[Stored dataset items]

####

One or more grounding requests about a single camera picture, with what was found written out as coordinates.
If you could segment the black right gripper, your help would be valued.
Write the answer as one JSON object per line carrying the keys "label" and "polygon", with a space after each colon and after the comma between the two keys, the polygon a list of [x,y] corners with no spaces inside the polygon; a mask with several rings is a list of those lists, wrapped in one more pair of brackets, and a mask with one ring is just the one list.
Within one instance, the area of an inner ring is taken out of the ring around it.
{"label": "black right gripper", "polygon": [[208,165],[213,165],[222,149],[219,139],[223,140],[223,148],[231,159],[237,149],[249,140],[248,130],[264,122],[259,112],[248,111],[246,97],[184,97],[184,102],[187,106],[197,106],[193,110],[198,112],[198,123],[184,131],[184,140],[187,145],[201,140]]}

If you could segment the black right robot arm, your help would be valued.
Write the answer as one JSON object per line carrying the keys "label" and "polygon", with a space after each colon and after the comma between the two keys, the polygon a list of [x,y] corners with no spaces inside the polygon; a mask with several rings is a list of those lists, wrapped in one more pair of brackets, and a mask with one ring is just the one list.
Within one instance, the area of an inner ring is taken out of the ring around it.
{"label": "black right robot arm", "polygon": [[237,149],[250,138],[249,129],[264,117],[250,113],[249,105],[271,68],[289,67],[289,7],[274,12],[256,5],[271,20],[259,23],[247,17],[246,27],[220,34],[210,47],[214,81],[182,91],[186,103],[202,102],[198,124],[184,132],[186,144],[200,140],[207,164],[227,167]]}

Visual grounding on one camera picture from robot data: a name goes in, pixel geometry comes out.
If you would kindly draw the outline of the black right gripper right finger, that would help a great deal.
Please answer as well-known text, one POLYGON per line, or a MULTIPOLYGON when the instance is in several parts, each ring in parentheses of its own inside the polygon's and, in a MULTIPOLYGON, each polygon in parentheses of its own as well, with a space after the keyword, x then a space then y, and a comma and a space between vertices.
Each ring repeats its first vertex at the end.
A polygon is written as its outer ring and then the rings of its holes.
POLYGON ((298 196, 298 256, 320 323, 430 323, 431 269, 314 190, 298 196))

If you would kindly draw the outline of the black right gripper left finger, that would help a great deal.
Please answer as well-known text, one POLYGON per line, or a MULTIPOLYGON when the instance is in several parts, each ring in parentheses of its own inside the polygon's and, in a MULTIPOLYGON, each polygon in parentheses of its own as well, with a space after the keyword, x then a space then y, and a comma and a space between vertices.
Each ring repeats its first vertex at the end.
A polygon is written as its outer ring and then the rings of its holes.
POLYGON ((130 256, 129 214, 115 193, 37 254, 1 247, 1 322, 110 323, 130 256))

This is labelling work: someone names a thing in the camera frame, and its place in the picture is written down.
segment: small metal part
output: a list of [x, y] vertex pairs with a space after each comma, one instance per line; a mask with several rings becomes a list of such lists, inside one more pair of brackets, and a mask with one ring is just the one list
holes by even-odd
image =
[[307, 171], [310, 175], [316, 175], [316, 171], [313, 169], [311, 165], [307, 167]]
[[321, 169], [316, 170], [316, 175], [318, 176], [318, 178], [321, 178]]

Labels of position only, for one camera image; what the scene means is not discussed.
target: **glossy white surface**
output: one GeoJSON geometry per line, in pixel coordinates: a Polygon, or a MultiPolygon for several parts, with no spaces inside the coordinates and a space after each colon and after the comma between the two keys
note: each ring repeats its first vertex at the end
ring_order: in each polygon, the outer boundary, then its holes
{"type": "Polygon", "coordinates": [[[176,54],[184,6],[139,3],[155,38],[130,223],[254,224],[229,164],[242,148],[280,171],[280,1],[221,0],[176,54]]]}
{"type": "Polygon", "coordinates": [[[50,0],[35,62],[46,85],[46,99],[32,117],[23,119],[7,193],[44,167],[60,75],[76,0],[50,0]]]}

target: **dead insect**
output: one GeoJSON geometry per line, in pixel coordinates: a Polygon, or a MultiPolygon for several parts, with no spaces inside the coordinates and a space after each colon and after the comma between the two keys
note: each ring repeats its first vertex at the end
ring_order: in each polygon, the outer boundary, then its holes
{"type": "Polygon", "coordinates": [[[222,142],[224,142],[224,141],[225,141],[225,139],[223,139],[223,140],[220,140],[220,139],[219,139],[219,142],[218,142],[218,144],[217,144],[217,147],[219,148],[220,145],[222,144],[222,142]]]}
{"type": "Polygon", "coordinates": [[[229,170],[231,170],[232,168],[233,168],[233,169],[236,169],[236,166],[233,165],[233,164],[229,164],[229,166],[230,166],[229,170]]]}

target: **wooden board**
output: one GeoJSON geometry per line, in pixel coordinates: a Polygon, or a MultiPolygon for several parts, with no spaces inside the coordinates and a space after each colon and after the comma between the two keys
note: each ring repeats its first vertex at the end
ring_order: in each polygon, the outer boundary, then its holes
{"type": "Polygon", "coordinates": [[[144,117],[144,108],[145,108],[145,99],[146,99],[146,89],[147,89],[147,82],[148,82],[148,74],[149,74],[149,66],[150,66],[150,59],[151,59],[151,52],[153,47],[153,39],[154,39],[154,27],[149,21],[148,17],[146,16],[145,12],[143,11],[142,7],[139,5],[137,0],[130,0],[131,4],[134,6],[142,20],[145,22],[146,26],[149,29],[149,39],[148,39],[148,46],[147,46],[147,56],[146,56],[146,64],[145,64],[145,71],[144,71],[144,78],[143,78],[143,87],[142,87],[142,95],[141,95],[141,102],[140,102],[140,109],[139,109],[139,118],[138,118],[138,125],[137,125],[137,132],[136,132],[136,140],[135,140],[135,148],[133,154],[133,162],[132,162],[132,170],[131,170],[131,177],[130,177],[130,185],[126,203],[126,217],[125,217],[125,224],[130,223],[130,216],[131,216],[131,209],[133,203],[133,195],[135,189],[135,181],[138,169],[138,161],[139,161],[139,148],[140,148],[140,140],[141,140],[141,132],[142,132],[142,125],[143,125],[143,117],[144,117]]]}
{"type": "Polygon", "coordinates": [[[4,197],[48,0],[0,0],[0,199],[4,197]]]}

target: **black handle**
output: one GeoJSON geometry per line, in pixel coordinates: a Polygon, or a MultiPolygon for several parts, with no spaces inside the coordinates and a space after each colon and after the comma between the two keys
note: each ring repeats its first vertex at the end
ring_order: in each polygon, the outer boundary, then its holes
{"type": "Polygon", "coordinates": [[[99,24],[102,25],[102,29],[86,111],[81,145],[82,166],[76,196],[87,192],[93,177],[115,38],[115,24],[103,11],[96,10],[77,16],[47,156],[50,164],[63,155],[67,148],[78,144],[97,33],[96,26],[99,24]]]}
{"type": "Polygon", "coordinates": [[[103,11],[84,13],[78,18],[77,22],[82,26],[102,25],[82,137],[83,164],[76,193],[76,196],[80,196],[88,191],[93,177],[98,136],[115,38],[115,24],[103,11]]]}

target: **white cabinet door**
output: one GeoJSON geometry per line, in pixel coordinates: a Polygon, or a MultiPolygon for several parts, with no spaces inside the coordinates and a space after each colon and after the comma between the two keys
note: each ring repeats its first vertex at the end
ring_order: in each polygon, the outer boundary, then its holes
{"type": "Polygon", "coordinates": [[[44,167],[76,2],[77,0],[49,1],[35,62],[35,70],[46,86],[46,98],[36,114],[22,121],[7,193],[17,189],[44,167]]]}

####

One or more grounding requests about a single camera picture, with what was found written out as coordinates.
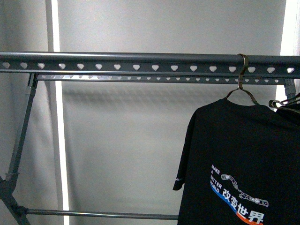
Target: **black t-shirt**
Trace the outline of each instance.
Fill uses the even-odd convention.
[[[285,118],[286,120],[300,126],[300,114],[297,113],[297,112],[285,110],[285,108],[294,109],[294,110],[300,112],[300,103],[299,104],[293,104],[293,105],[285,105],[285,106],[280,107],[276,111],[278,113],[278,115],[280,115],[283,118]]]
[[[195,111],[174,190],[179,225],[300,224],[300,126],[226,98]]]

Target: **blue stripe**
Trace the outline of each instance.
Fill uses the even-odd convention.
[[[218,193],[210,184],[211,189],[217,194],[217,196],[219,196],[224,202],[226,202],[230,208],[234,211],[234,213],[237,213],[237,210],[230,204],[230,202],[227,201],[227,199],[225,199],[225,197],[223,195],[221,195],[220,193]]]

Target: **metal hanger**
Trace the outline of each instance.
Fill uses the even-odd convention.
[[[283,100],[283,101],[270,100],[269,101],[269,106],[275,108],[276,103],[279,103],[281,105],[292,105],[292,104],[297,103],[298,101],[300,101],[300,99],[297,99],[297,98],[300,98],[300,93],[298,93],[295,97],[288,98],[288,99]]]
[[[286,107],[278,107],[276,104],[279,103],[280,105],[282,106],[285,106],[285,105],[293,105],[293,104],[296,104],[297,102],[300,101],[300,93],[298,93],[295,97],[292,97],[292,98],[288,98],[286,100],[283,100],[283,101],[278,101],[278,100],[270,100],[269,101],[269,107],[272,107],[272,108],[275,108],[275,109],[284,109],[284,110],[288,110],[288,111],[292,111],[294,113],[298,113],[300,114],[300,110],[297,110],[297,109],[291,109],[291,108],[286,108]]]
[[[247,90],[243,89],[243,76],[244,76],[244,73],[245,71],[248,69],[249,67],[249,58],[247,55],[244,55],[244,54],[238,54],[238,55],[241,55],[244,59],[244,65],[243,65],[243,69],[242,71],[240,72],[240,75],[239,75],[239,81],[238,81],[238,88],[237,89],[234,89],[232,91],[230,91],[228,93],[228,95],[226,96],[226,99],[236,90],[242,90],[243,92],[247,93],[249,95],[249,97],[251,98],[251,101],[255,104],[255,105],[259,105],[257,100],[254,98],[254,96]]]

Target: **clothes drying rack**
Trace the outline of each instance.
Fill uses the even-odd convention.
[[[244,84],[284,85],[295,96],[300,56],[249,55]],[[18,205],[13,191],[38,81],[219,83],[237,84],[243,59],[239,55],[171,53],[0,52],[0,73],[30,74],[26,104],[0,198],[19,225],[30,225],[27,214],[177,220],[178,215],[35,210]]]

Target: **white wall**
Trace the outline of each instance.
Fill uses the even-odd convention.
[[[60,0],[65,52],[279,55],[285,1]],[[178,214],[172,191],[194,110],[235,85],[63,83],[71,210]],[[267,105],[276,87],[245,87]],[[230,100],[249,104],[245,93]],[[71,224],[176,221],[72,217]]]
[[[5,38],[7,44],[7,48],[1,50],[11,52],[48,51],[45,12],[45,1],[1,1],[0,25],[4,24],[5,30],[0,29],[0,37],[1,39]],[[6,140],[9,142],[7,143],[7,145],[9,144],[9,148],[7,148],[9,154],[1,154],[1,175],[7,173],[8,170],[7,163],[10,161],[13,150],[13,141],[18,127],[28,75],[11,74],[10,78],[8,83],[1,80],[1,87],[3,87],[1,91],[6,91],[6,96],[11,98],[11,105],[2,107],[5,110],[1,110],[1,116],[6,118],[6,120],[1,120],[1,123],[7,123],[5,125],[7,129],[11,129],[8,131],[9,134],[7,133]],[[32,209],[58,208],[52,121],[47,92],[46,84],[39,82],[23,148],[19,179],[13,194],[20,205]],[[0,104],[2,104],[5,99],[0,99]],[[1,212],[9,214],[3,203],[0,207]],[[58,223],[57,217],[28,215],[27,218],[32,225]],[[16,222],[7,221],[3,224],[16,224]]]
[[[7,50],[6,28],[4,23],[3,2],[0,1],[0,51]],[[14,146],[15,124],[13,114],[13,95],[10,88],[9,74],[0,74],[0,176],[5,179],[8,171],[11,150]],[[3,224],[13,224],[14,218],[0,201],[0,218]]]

####

Task instructions = Wherever a line in the entries above holds "deal", copy that line.

Response =
If you would kindly draw the outline of the black right gripper right finger, that would help a great deal.
If you would kindly draw the outline of the black right gripper left finger, that would help a great deal.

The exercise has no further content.